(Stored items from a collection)

▬▬▬

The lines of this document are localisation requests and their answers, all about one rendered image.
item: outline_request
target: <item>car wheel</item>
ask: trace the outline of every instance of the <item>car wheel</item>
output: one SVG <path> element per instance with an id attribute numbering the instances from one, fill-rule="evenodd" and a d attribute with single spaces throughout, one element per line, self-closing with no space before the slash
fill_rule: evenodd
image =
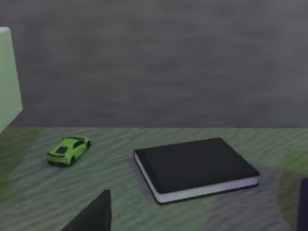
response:
<path id="1" fill-rule="evenodd" d="M 87 149 L 89 149 L 91 147 L 91 141 L 87 142 Z"/>
<path id="2" fill-rule="evenodd" d="M 72 159 L 71 159 L 70 166 L 74 165 L 75 162 L 76 162 L 76 158 L 73 156 Z"/>

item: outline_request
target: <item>wooden floor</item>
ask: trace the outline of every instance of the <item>wooden floor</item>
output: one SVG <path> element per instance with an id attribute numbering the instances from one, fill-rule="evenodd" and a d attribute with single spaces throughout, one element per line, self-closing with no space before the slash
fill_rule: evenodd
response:
<path id="1" fill-rule="evenodd" d="M 91 149 L 73 167 L 49 166 L 46 152 L 73 134 L 90 136 Z M 212 137 L 261 172 L 260 186 L 157 205 L 132 150 Z M 1 231 L 59 231 L 104 189 L 112 231 L 291 231 L 308 176 L 308 129 L 9 128 L 0 134 L 0 176 Z"/>

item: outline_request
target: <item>gray wall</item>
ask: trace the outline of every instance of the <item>gray wall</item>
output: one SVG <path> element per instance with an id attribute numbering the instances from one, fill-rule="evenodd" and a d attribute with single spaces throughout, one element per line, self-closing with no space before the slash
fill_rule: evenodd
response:
<path id="1" fill-rule="evenodd" d="M 306 126 L 307 3 L 1 0 L 25 107 L 13 125 Z"/>

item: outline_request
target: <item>toy car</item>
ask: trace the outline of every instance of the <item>toy car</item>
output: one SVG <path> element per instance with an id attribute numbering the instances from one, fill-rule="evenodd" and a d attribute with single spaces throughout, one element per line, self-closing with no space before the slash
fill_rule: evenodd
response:
<path id="1" fill-rule="evenodd" d="M 72 166 L 90 147 L 91 140 L 88 137 L 70 136 L 64 138 L 60 144 L 47 153 L 48 163 Z"/>

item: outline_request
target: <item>black rectangular object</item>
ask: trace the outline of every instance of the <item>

▬▬▬

• _Activity_
Would you transcribe all of the data exactly, apart from its pictures?

• _Exercise answer_
The lines of this document are localisation requests and their answers, all about one rendered image.
item: outline_request
target: <item>car wheel</item>
ask: trace the outline of every instance of the <item>car wheel</item>
output: one SVG <path> element per instance with an id attribute numbering the instances from one, fill-rule="evenodd" and a d attribute with single spaces throughout, one element per line, self-closing with no space before the slash
fill_rule: evenodd
image =
response:
<path id="1" fill-rule="evenodd" d="M 87 149 L 89 149 L 91 147 L 91 141 L 87 142 Z"/>
<path id="2" fill-rule="evenodd" d="M 72 159 L 71 159 L 70 166 L 74 165 L 75 162 L 76 162 L 76 158 L 73 156 Z"/>

item: outline_request
target: <item>wooden floor</item>
ask: trace the outline of every instance of the <item>wooden floor</item>
output: one SVG <path> element per instance with an id attribute numbering the instances from one, fill-rule="evenodd" and a d attribute with single spaces throughout, one element per line, self-closing with no space before the slash
fill_rule: evenodd
response:
<path id="1" fill-rule="evenodd" d="M 91 149 L 73 167 L 49 166 L 46 152 L 73 134 L 90 136 Z M 212 137 L 261 172 L 260 186 L 157 205 L 132 150 Z M 1 231 L 59 231 L 104 189 L 112 231 L 291 231 L 308 176 L 308 129 L 9 128 L 0 134 L 0 176 Z"/>

item: outline_request
target: <item>gray wall</item>
ask: trace the outline of every instance of the <item>gray wall</item>
output: one SVG <path> element per instance with an id attribute numbering the instances from one, fill-rule="evenodd" and a d attribute with single spaces throughout, one element per line, self-closing with no space before the slash
fill_rule: evenodd
response:
<path id="1" fill-rule="evenodd" d="M 306 126 L 307 3 L 1 0 L 25 107 L 13 125 Z"/>

item: outline_request
target: <item>toy car</item>
ask: trace the outline of every instance of the <item>toy car</item>
output: one SVG <path> element per instance with an id attribute numbering the instances from one, fill-rule="evenodd" and a d attribute with single spaces throughout, one element per line, self-closing with no space before the slash
fill_rule: evenodd
response:
<path id="1" fill-rule="evenodd" d="M 72 166 L 90 147 L 91 140 L 88 137 L 70 136 L 64 138 L 60 144 L 47 153 L 48 163 Z"/>

item: outline_request
target: <item>black rectangular object</item>
ask: trace the outline of every instance of the <item>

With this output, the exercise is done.